I have a specific way in which I tend to be wrong. I walk behind. Every day the world turns and every day I try to adjust my belief system to the reality of the moment. You’d think I’d be able to spot the emerging challenges and changing tectonics pretty quickly. As a newspaper columnist, I am paid for one skill above others: careful observation. But sometimes I’m just slow. I have an intellectual disability.
Reality has changed, but my mental boxes are just there. Worse, they prevent me from even seeing the change that’s already happening — what the experts call “conceptual blindness.” I try to tackle the problems of a period through the frameworks of the previous period.

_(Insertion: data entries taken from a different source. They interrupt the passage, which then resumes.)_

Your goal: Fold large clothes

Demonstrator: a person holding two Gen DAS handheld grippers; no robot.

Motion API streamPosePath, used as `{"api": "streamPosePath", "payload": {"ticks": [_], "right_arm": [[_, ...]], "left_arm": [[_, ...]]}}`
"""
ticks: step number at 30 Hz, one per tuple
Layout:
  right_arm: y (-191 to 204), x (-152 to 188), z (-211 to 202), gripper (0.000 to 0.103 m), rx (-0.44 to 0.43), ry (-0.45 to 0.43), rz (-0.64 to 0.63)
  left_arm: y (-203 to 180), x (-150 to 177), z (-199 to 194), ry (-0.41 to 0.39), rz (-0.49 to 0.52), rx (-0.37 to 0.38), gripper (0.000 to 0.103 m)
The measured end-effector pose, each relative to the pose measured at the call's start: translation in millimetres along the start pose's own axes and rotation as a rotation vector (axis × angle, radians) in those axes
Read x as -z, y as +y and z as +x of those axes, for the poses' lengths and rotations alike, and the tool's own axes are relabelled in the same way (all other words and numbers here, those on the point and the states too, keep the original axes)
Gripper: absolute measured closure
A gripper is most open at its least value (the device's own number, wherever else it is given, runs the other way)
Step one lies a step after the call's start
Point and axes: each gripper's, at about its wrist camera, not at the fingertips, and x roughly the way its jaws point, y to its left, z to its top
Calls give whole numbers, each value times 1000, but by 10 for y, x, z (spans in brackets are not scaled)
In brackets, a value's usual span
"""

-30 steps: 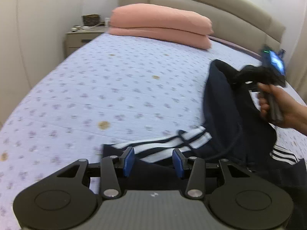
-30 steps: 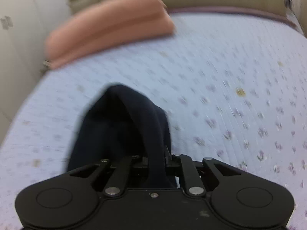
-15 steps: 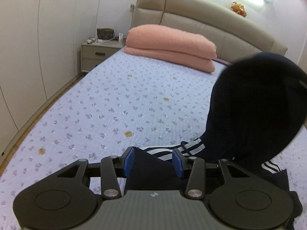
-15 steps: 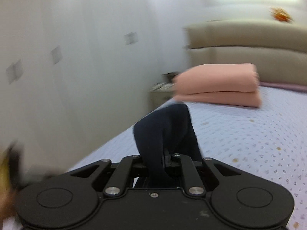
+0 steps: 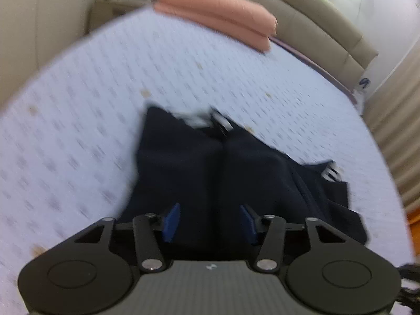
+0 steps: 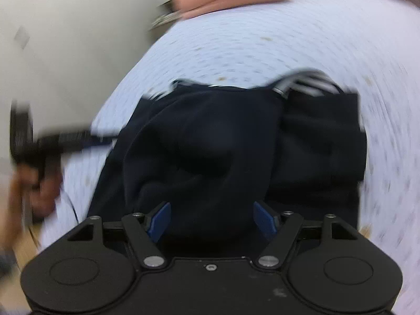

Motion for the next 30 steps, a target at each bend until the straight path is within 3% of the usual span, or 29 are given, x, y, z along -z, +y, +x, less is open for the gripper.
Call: {"api": "streamPosePath", "payload": {"ticks": [3, 8, 9, 10, 11, 12, 15, 18, 21, 23, 26, 28, 30], "right_arm": [[-189, 66, 196, 19, -1, -8, 234], [-417, 94, 585, 18, -9, 7, 477], [-461, 114, 644, 18, -26, 24, 524], [-482, 155, 733, 20, -48, 51, 571], [-481, 203, 783, 32, -63, 70, 600], [-466, 230, 835, 62, -66, 80, 616], [-415, 187, 736, 80, -122, 11, 612], [-363, 79, 271, 81, -236, -155, 573], [-257, -3, -143, 81, -271, -255, 496], [-181, 0, -320, 81, -252, -280, 440], [-179, 146, -330, 81, -189, -230, 402], [-245, 292, -141, 67, -86, -108, 411], [-347, 461, 112, 39, 25, 84, 419]], "left_arm": [[-2, 131, 232, 101, -83, 82, 45], [54, 329, 579, 226, -220, 173, 46], [75, 354, 638, 231, -246, 204, 51], [87, 383, 697, 245, -272, 219, 73], [83, 397, 737, 260, -277, 217, 90], [79, 408, 760, 266, -275, 223, 97], [63, 354, 486, 151, -279, 336, 97], [89, 260, 28, -5, -276, 533, 97], [134, 225, -188, -34, -264, 658, 96], [164, 292, -154, 9, -253, 624, 90], [201, 538, 60, 143, -203, 385, 68], [279, 730, 173, 222, -188, 198, 63], [350, 831, 154, 232, -194, 122, 60]]}}
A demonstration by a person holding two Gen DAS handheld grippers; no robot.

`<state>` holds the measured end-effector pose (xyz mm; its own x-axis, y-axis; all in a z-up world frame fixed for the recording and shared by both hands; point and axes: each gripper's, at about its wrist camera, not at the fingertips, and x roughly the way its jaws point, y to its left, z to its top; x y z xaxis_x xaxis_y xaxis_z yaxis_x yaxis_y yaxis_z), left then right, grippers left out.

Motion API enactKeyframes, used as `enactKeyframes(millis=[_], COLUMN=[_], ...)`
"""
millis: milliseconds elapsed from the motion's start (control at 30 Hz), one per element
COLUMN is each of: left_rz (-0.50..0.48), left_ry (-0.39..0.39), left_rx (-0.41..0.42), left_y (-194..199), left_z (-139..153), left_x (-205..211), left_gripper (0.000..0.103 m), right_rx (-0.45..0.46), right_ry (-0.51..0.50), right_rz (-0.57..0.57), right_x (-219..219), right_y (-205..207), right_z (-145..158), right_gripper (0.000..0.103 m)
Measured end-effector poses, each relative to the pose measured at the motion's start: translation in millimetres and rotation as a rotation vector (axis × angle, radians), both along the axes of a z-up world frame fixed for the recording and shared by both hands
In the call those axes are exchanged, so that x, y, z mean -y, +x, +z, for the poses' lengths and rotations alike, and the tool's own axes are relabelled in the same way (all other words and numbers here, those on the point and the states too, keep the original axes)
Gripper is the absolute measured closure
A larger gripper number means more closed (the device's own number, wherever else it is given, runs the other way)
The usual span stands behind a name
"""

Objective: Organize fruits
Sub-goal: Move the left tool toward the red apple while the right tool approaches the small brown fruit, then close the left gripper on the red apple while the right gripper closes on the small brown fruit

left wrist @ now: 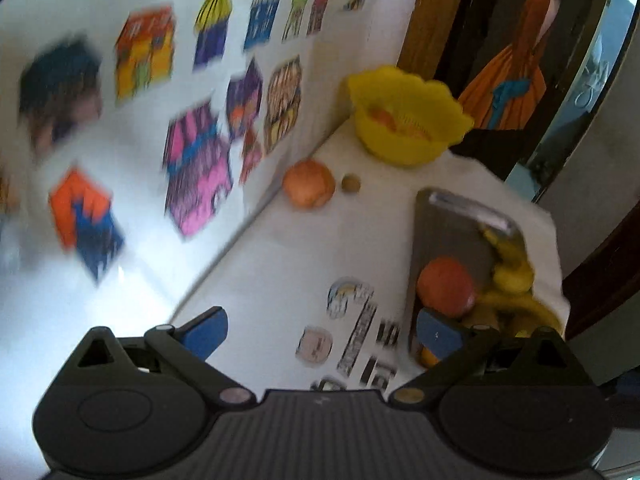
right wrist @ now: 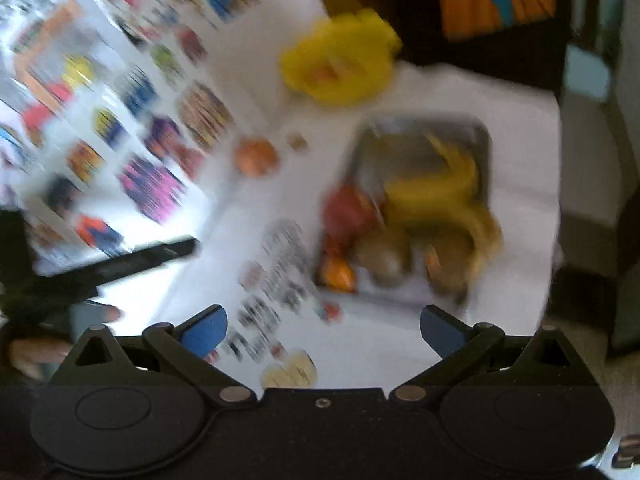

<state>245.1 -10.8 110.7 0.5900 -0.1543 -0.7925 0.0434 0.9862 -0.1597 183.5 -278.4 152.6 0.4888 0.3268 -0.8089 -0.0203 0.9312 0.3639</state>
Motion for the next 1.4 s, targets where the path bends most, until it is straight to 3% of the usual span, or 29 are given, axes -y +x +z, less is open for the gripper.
enactKeyframes(millis=[133,200,267,433,733,900,1167,1233,1400], left_rz=[-0.008,-0.017,-0.024,-0.034,-0.065,-0.054,-0.071,-0.083,-0.089], left_ry=[0.002,0.020,0.044,0.101,0.188,0.204,0.291,0.300,0.307], left_rx=[0.042,0.059,0.063,0.060,0.076,0.077,0.065,0.060,0.066], left_y=[35.2,56.6,77.9,119.2,158.8,169.1,183.8,186.3,191.6], left_z=[1.2,-7.7,-19.9,-45.3,-71.8,-82.0,-100.4,-103.6,-108.3], left_x=[5.4,12.2,20.0,34.3,49.1,49.2,56.9,59.6,61.0], left_gripper=[0.001,0.001,0.001,0.001,0.001,0.001,0.006,0.006,0.007], right_rx=[0.213,0.301,0.333,0.334,0.286,0.281,0.321,0.325,0.358], right_ry=[-0.103,-0.166,-0.209,-0.255,-0.315,-0.300,-0.313,-0.311,-0.305], right_rz=[0.129,0.195,0.241,0.380,0.545,0.607,0.759,0.804,0.784], right_x=[-3.6,-6.2,-8.2,-17.4,-30.0,-40.4,-55.6,-55.1,-48.9], right_y=[45.3,77.2,109.1,178.9,245.3,266.5,288.6,291.7,298.6], right_z=[34.8,32.9,20.5,-29.7,-108.7,-131.9,-153.3,-155.5,-159.2], right_gripper=[0.001,0.001,0.001,0.001,0.008,0.010,0.011,0.016,0.021])
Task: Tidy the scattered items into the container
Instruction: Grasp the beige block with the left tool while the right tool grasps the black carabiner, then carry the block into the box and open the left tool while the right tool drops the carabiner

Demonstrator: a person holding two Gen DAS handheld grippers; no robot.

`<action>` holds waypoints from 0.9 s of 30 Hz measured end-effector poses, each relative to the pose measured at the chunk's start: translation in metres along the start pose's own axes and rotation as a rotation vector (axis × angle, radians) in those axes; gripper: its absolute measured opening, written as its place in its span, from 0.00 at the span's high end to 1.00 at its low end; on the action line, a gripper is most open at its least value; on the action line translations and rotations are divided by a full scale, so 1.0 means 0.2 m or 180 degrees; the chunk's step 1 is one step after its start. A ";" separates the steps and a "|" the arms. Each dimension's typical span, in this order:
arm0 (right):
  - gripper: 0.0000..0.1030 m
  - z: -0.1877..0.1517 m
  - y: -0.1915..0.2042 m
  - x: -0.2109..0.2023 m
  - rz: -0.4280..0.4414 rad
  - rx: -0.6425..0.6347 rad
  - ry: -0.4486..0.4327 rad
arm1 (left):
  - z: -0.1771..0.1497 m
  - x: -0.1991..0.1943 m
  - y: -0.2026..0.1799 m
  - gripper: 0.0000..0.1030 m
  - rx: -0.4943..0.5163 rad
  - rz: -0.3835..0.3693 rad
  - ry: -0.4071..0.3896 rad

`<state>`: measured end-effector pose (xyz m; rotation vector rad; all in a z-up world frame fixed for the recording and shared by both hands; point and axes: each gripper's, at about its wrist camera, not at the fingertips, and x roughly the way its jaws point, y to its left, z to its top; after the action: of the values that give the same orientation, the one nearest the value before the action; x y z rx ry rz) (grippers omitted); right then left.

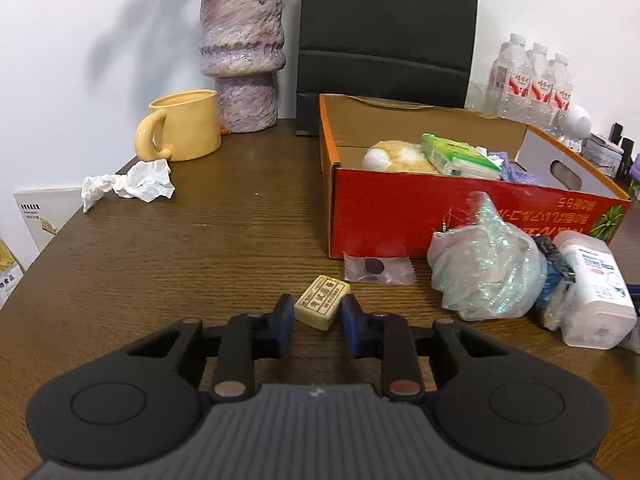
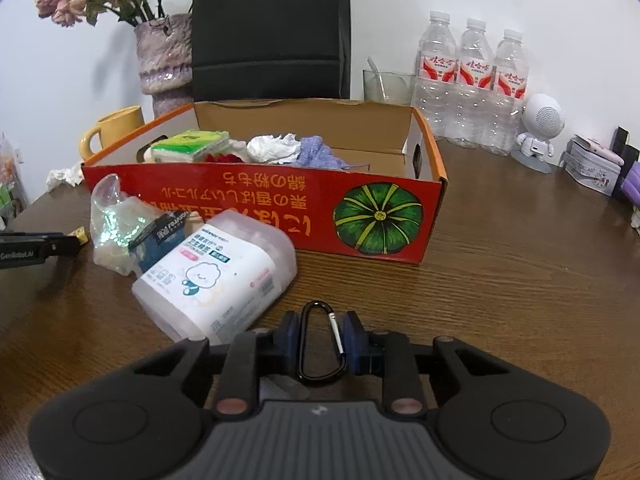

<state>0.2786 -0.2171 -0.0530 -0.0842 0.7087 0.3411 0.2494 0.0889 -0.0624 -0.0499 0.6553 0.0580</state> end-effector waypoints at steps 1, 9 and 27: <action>0.78 0.00 -0.01 -0.01 -0.0010 0.0026 -0.0024 | 0.00 -0.01 0.00 0.75 -0.0007 -0.0012 -0.0020; 0.78 0.01 -0.05 -0.07 -0.0030 0.0149 -0.0175 | -0.01 -0.09 -0.06 0.75 0.0065 -0.0079 -0.0176; 0.78 0.11 -0.03 -0.24 0.0050 0.0202 -0.0506 | 0.13 -0.33 -0.14 0.75 -0.0014 -0.0357 -0.0669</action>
<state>0.2608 -0.2323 -0.0061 0.0087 0.5626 0.3361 0.2147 0.0602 -0.0012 -0.0836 0.4416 -0.0431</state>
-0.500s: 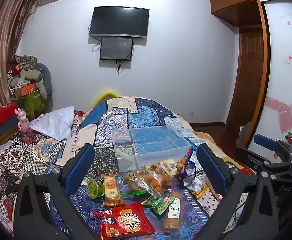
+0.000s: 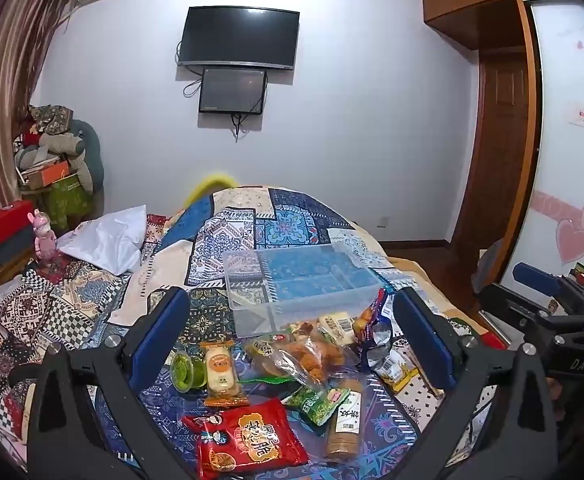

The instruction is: Organize snacks

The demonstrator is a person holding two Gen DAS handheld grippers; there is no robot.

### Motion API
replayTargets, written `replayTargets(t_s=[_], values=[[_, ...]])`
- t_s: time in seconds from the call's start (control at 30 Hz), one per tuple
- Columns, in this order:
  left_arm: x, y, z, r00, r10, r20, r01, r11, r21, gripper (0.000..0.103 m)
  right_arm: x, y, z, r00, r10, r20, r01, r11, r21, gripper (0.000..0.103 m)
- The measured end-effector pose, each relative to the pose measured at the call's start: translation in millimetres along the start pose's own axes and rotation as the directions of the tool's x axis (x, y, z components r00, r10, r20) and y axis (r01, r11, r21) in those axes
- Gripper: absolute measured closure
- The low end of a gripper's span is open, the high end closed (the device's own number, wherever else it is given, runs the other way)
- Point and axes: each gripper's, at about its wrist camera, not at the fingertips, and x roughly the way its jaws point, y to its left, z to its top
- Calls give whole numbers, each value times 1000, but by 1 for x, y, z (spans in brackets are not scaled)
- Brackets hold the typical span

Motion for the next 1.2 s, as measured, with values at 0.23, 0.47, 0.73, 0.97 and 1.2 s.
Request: replayTargets(t_s=[0.23,0.47,0.73,0.97,1.2], values=[[0,-1,0,1000,-3,-5,3,1000,4,0,4,-2,-4,1000,-9,5,9,1000,0,0],[2,-1,-1,1000,-2,-7,2,1000,4,0,1,-3,-5,1000,-5,6,5,1000,1,0],[1,0,-2,1000,0,-12,0,1000,8,0,0,-2,-6,1000,9,1,-9,1000,-1,0],[2,0,-2,1000,2,-12,-1,1000,9,0,-1,1,-5,1000,10,-1,-10,1000,-4,0],[3,-1,-2,1000,5,-11,-5,1000,11,0,-1,1,-5,1000,12,-2,-12,1000,-4,0]])
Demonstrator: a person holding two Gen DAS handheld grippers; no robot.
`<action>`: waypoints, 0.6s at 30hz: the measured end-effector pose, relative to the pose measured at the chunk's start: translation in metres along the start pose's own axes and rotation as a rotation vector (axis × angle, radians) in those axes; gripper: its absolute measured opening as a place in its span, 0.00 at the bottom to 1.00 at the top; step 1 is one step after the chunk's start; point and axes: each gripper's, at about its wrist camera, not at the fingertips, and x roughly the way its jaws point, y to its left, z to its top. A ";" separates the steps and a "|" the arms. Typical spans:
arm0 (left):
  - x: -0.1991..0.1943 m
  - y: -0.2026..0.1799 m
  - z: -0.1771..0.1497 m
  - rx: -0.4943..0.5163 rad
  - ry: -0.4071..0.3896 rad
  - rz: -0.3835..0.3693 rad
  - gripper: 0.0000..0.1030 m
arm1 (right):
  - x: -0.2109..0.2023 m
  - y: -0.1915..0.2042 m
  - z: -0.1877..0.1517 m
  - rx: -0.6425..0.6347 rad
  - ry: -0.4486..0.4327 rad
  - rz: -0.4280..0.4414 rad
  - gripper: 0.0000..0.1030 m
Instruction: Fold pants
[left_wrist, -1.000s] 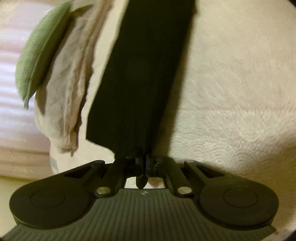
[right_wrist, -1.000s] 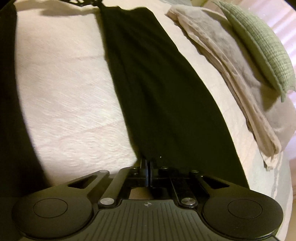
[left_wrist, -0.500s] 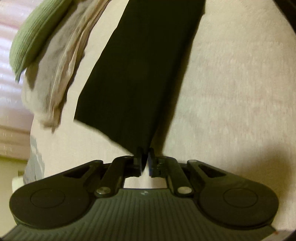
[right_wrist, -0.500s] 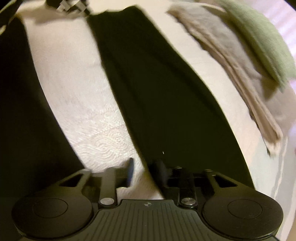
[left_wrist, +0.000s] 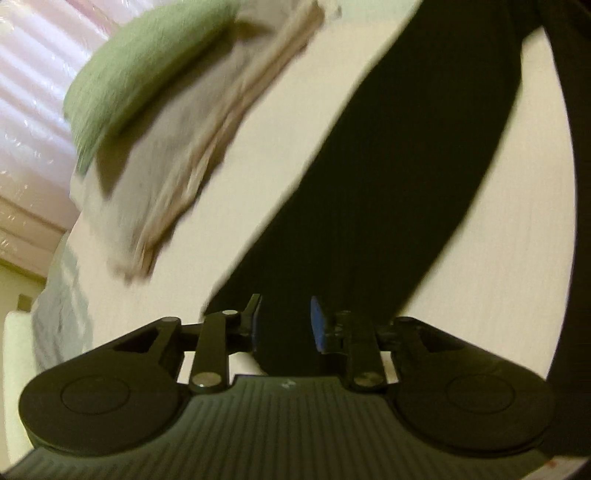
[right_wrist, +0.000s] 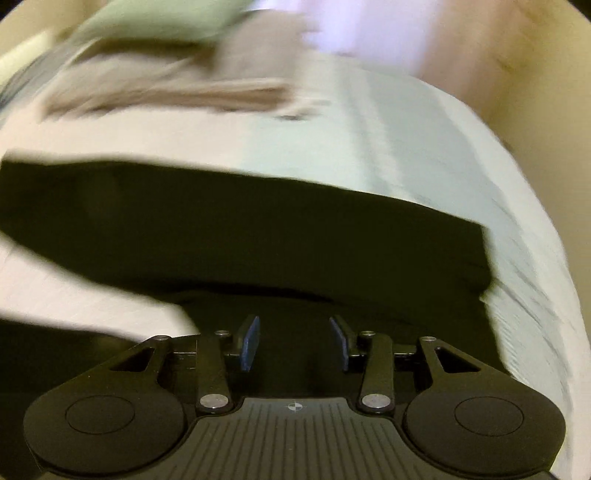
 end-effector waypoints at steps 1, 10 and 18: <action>0.002 -0.006 0.023 -0.010 -0.020 -0.009 0.24 | 0.004 -0.027 0.003 0.033 -0.008 -0.003 0.37; 0.034 -0.168 0.284 -0.031 -0.179 -0.228 0.31 | 0.071 -0.221 -0.008 0.075 0.043 0.174 0.37; 0.063 -0.333 0.449 -0.008 -0.238 -0.515 0.43 | 0.115 -0.268 -0.035 -0.007 0.067 0.359 0.37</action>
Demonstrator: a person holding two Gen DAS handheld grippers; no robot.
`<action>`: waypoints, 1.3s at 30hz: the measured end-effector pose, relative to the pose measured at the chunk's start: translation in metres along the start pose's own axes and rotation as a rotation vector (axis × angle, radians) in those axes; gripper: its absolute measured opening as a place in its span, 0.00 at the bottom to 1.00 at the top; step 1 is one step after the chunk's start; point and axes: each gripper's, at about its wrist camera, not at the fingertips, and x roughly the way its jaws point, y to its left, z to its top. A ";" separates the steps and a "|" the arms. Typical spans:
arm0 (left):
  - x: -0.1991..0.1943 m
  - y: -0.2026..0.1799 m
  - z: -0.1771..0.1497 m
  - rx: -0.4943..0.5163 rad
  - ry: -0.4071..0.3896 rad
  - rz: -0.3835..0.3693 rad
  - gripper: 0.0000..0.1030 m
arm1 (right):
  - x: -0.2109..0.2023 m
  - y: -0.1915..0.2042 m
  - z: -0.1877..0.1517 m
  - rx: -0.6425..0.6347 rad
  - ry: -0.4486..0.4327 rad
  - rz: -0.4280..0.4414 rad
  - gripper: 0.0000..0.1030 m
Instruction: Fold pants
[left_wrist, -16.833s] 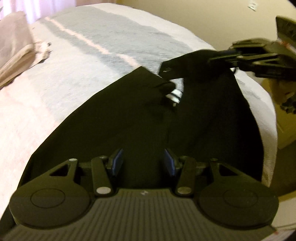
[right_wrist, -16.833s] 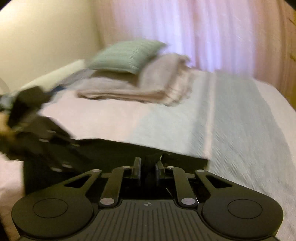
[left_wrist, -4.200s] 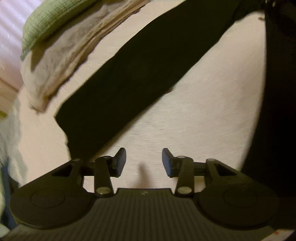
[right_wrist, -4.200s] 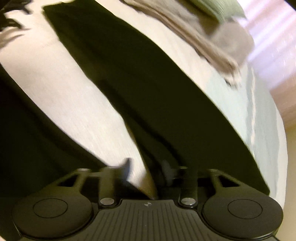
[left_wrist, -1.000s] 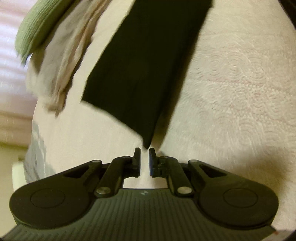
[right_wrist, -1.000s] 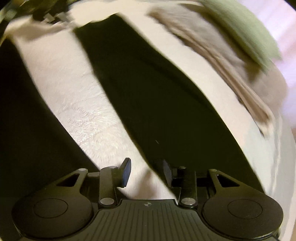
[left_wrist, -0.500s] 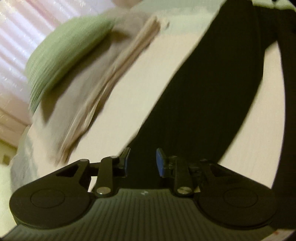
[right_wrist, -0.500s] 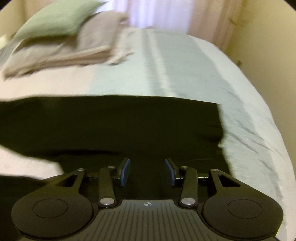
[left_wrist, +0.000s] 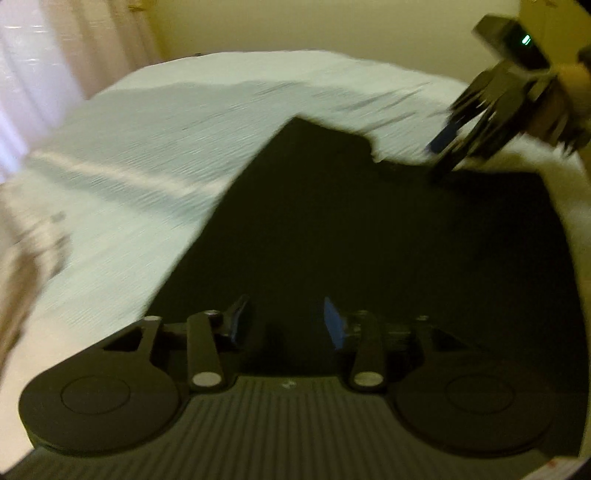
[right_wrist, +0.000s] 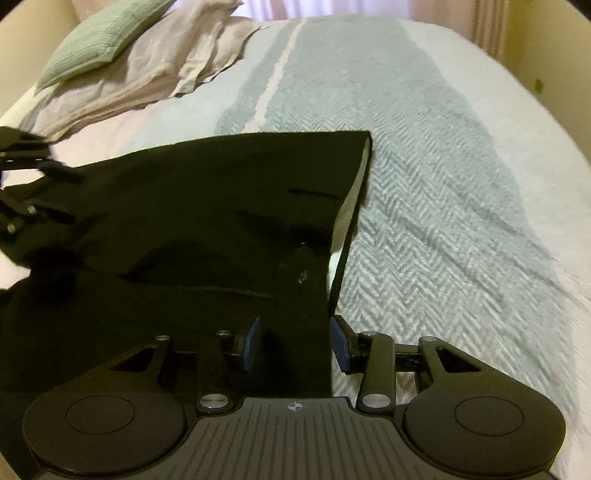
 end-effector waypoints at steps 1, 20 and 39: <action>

It’s only when I dismantle and reconstruct those prejudices that everything becomes clear – until the next historical change.
Let’s start at the beginning.
When I was in high school and college, I was a democratic socialist. I was fascinated by the left-wing radicals of the 1930s – the way they wrote, painted, marched and organized on behalf of working men and women. I saw the world through the lens of class struggle.
That was certainly a useful framework for the 1930s, when the economy was heavily industrial and millions were starving and unemployed. But when I was in college in the early 1980s, the economy wasn’t like that. America was suffering from stagflation – high unemployment and high inflation at the same time. The main problem was sclerosis. Over the years, special interest groups had clogged up the economy with overly cumbersome regulations, labor rules, perverse tax structures, and all the other sinecures economists call “rent-seeking.”
The United States needed a dose of dynamism to keep the entrepreneurial and innovative juices flowing. It wasn’t until about 1985 that I realized that the people I despised – Ronald Reagan and Margaret Thatcher – were actually doing something useful and necessary.
So I turned to the editorial page of The Wall Street Journal to drink deeply from the sources of free-market thinking. For a while, this bet on free market economic dynamics seemed to pay off. It was the late 1980s and 1990s – the golden days of globalization, liberalization, the early creativity of Silicon Valley.
In the early 1990s, The Journal sent me on many reporting trips to the USSR and later Russia, and anything uncool in New York was cool in Moscow, so being a right-wing editorial writer had to be groundbreaking and hip. I paid close attention to all the privatization plans that were circulating. If state property could be divided among the masses, a new capitalist Russia could be born.
I saw, but did not see the sheer amount of corruption that was going on. I saw but did not see that property rights alone do not spontaneously form a decent society. The primary problem in all societies is order – moral, legal and social order. It took me a while to see that what Russia really needed was not privatization first, but law and order first.
By the time I got to this job, in 2003, I had my doubts about the free market education I had been getting, but not soon enough. It took me a while to see that the post-industrial capitalist machine – while innovative, dynamic and wonderful in many ways – had some fundamental flaws. The most educated Americans accumulated more and more wealth, dominated the best residential areas and bestowed benefits on their children. A highly unequal caste system developed. Little by little it dawned on me that the government would have to become much more active if every child was given an open field and a fair chance.
I started writing columns about inequality. I called my right-wing economist friends and they felt that inequality was a problem, but few had done much work on the subject or thought much about how to tackle it.
I saw but did not see it. By the time the financial crisis hit, the flaws in modern capitalism were blindingly obvious, but my mental boxes still weren’t changing fast enough. Barack Obama was trying to figure out how to boost the economy and I still had that ‘deficit is the problem’ mentality from the 1990s. I’ve written a number of columns urging Obama to keep the stimulus fairly small, columns that look wrong in retrospect. Shortages are important, but they were not the main challenge in 2009. I was against Obama’s automatic bailout under the free market, and that was wrong too.
Sometimes in life you have to stick to your worldview and defend it from criticism. But sometimes the world is really different than before. In those moments, the crucial skills are the ones that no one teaches you: how to reorganize your mind, how to see with new eyes.